Professor Receives Department of Justice Award.
![Bindu Kalesan 400x241 1](/sph/files/2017/10/Bindu-Kalesan-400x241-1.png)
Bindu Kalesan, assistant professor of medicine at the School of Medicine and assistant professor of community health sciences at the School of Public Health, is the recipient of a three-year, $693,695 award from the US Department of Justice to study “racial and ethnic differences in non-fatal firearm injuries using a spatiotemporal approach.” The goal is to understand the differences in risk factors associated with gun injuries in different regions of the country in order to tailor efforts to specific places to reduce them.
“Centrally we do not understand the factors associated with the increase in non-fatal firearm injury, or the racial differences in these increasing rates and the spatial differences that are changing over time,” Kalesan says. A better understanding of those factors, she believes, “will allow a tailored approach in implementing interventions and public health programs to reduce the epidemic of firearm violence.”

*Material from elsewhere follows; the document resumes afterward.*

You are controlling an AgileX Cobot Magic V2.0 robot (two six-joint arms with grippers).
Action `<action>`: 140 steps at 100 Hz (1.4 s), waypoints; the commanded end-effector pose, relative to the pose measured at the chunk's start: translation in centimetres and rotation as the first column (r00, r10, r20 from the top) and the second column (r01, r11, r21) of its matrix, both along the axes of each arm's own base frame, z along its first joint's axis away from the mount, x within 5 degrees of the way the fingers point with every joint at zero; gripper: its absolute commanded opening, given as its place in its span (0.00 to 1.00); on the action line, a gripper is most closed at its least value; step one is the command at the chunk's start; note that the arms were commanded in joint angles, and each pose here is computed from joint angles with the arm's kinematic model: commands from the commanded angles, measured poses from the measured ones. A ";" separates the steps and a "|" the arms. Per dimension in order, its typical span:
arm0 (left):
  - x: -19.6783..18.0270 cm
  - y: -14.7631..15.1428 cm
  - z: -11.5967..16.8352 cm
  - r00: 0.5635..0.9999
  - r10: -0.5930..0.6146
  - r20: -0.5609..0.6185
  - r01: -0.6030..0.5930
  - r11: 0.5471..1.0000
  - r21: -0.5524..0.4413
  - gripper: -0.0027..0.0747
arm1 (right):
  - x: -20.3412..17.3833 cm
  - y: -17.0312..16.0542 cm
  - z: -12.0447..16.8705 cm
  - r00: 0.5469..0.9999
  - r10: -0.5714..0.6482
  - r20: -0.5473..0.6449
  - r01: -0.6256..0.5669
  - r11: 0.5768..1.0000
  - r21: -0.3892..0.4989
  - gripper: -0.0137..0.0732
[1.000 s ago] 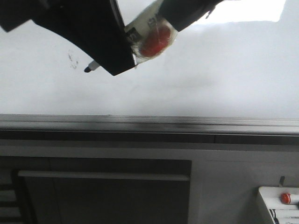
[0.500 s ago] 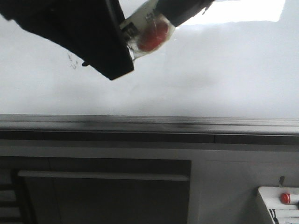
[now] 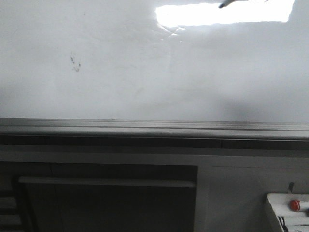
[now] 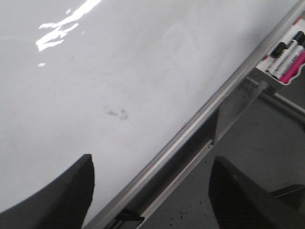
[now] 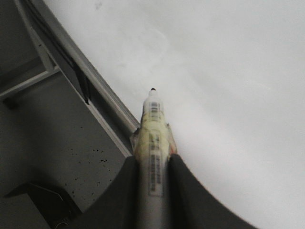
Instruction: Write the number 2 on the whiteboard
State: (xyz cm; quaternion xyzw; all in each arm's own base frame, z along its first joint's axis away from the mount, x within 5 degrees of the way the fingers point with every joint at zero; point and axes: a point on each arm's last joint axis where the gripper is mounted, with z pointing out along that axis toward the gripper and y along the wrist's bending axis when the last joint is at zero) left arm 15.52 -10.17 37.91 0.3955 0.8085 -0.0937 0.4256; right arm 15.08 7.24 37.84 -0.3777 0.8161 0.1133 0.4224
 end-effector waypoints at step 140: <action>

Although there has been much discussion both in scientific literature and the mainstream media about firearm deaths, less attention is paid to the non-fatal firearm injuries that constitute 70 percent of the victims of firearm violence, who continue to suffer from multiple health and social problems throughout their lives. However, the burden of injury and subsequent diseases is not consistent across population groups—particularly those based on race and ethnicity. Gun violence survivorship burden is also not consistent across the country, with substantial spatial heterogeneity with differences at the state and county level, which is itself changing over time.
Kalesan and Sandro Galea, dean and Robert A. Knox Professor, plan to use a unique compilation of seven large national data sources across 25 years (1993 to 2017) and multi-level models with time-varying covariates to address the central question of racial-ethnic differences in non-fatal firearm injuries.